Leonsis: Appointment viewing becoming pass

By Ken Kerschbaumer

Ted Leonsis, owner of the Washington Capitals and AOL vice chairman, discussed the relationship between new media and sports during a featured interview at the SBJ Media and Technology conference.

Three years ago I came into daily management at AOL and it was an interesting time because the NHL was very broken and AOL was in a similar situation, he said. We were predominantly an ISP in a broadband world and we had to literally go from being a subscription business with an ad business beside it to an ad business with a subscription business beside it.

Today AOL, next to Google, is the fastest growing portal. This is not a small cyclical event, this is something that will go for the next 20 years because the new medium is better than the one before it and the consumer is so empowered that it s the preferred way to consume content, including sports content.

How big is the impact? Broadcast TV commercials are trying to make them look like YouTube videos. On the Internet there are big mega portals and then there is verticalization and specialization so I m sure there will be a YouTube of sports or the NHL so advertisers have an easier time of self-selecting, he said. Today a consumer is on the Internet between 18 and 22% of their day while advertising is only 6% of the budget. So there s a disconnect that we saw with cable. But it s starting to move faster and if we get 22% of the ad dollars that s another $40 billion and if you have a percentage of that it s incremental revenue [in the billions of dollars.]

A recent media metric, he said, showed that the top 10 players are down because of the blogosphere and user-generated content. As a result the big will fight for a smaller pie as syndication takes over.

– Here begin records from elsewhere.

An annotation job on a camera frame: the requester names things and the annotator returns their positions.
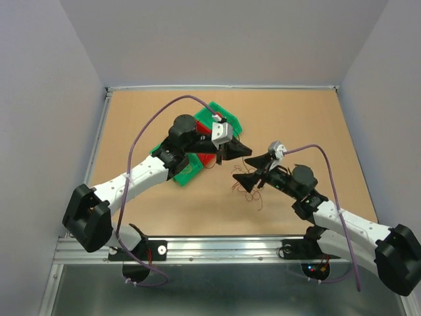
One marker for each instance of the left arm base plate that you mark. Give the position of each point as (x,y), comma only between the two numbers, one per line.
(147,250)

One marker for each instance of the aluminium rail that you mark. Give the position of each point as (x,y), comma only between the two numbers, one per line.
(186,250)

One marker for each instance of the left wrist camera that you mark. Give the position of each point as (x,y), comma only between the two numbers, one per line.
(221,133)

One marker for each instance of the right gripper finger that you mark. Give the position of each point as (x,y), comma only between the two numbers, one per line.
(260,162)
(252,180)

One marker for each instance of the near green bin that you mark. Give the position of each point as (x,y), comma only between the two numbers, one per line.
(187,172)

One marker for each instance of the red bin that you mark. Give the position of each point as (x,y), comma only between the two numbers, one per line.
(208,160)

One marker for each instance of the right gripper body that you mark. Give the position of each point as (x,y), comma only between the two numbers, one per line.
(279,179)

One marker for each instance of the green bin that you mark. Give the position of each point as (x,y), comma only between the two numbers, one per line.
(204,116)
(187,172)

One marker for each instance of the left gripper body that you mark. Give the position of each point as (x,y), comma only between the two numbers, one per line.
(200,146)

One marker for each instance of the far green bin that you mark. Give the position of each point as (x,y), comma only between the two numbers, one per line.
(204,116)

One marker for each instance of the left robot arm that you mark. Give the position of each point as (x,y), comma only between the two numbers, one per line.
(88,216)

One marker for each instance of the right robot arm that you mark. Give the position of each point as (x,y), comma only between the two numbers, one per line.
(391,253)

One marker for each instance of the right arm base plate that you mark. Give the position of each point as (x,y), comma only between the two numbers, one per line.
(299,249)

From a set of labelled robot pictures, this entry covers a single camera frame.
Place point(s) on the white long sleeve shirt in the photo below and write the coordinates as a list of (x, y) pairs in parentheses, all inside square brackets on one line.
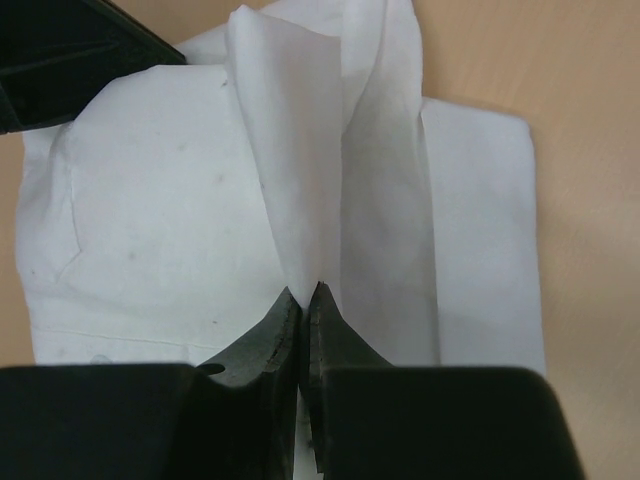
[(293, 148)]

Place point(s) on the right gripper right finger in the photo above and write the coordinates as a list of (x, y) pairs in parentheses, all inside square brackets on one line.
[(373, 420)]

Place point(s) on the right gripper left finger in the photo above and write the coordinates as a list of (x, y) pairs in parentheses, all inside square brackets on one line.
[(232, 417)]

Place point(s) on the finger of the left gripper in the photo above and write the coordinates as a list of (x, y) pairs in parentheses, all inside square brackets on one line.
[(56, 56)]

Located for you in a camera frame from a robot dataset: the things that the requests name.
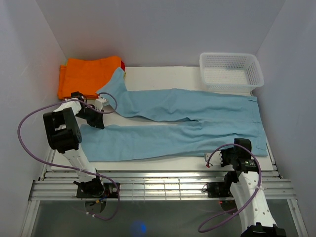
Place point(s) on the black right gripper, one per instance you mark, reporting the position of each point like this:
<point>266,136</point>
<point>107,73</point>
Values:
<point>223,151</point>

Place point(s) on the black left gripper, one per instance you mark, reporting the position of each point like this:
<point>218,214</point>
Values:
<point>97,122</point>

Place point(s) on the light blue trousers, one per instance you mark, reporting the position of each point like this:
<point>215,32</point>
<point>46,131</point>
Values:
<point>187,123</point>

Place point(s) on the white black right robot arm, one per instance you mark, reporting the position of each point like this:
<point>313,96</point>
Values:
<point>244,183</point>

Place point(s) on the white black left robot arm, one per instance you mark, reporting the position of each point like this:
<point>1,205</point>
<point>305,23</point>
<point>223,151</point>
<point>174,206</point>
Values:
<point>64,135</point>

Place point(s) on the folded orange trousers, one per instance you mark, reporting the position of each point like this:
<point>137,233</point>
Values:
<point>86,76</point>

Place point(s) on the folded red trousers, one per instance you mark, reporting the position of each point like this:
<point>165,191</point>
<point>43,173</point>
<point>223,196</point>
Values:
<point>122,65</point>

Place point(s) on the white perforated plastic basket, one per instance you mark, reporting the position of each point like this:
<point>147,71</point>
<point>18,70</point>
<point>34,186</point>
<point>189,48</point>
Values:
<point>230,72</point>

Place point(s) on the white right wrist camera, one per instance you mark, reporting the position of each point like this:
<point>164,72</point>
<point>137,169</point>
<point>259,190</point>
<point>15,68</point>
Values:
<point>213,159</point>

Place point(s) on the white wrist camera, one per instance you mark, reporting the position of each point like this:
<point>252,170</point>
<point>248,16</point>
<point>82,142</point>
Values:
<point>102,102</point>
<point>213,159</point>

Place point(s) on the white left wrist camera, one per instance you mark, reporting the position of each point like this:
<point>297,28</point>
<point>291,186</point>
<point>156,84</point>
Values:
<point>102,102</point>

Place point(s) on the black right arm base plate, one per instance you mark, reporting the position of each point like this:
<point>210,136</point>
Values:
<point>218,190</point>

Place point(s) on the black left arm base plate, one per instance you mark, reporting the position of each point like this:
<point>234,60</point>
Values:
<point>110,191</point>

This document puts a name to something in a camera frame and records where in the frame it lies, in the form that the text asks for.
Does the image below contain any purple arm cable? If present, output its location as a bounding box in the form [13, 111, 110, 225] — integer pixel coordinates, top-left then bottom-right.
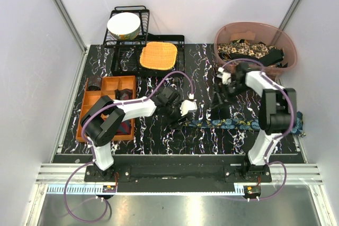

With respect to copyrights and YouTube infringement Leonsis says he has been thrilled with YouTube as fans would post video montages of Washington Capital players. But the acquisition by Google, and Google s desire to cut checks for videos, becomes a quagmire of who owns the right and who gets the check. The team? The network? The musician whose music is used? The player?

Everything changed at YouTube from being about promotion and let 1,000 flowers bloom [to who owned the rights once checks started getting signed] and I think that s one reason YouTube sold to Google so that Google could figure those issues out, he said. And while big media companies are troubled Google has enough margin in their business to make nice.

The page view, he added, is the unit of life with optimization engines deciding to put sponsor banners or link, in an attempt to drive the value of pixels. It s why scale really matters and is part of the religious experience I had a few years ago, he explained. His leased car, needing two tires, drove him to search the Web for a local dealer.

I ve watched a million hours of TV and half a million hours of sports programming, and a hundred thousand commercials for tires and yet it was a machine that told me to buy tires and I couldn t wait to buy them, he said. And it struck me that the first part of my life was spent marketing to people to have them emote and that in the second part I would be a math major understanding the algorithms and marketing to machines. And that s a very different skill set and mindset and many of us don t have it. But algorithmic marketing is probably the most important development in marketing and distribution in the last 20 years.

With respect to the NHL Leonsis is encouraging the league to embrace the Net, in particularly blogging and other community-building features. There are now 25 bloggers who cover the Capitals everyday, a move that forced the local newspapers to have their reporters blog as well.

We now have bloggers in our press area and it s out of necessity but we re also building a network, he said. And I can see us selling advertising, building tools, and syndicating it out. I just want us to be on the forefront of that.

With respect to live sports on broadband Leonsis says news and sports are the two categories that are fairly Tivo proof. There s not a big demand for choice and control on sports, he says. We have a long-tail phenomenon for TV and movies but live sports does not have a lot of demand in that tail. My bet is that won t be a big business because we played last night and in 48 hours we play the Bruins.

The other shift, he says, will be moving away from upselling and subscriptions and making upsell features free, offsetting lost subscription revenues with new ad revenues.

The big change, however, is not the technology but the way technology is changing viewers. [While sports is fairly Tivo proof] its arrogant to believe that appointment viewing will work, he says. It s a pass concept and the new world is about consumer choice and control. Networks were designed to aggregate programming but now I want it when I want it.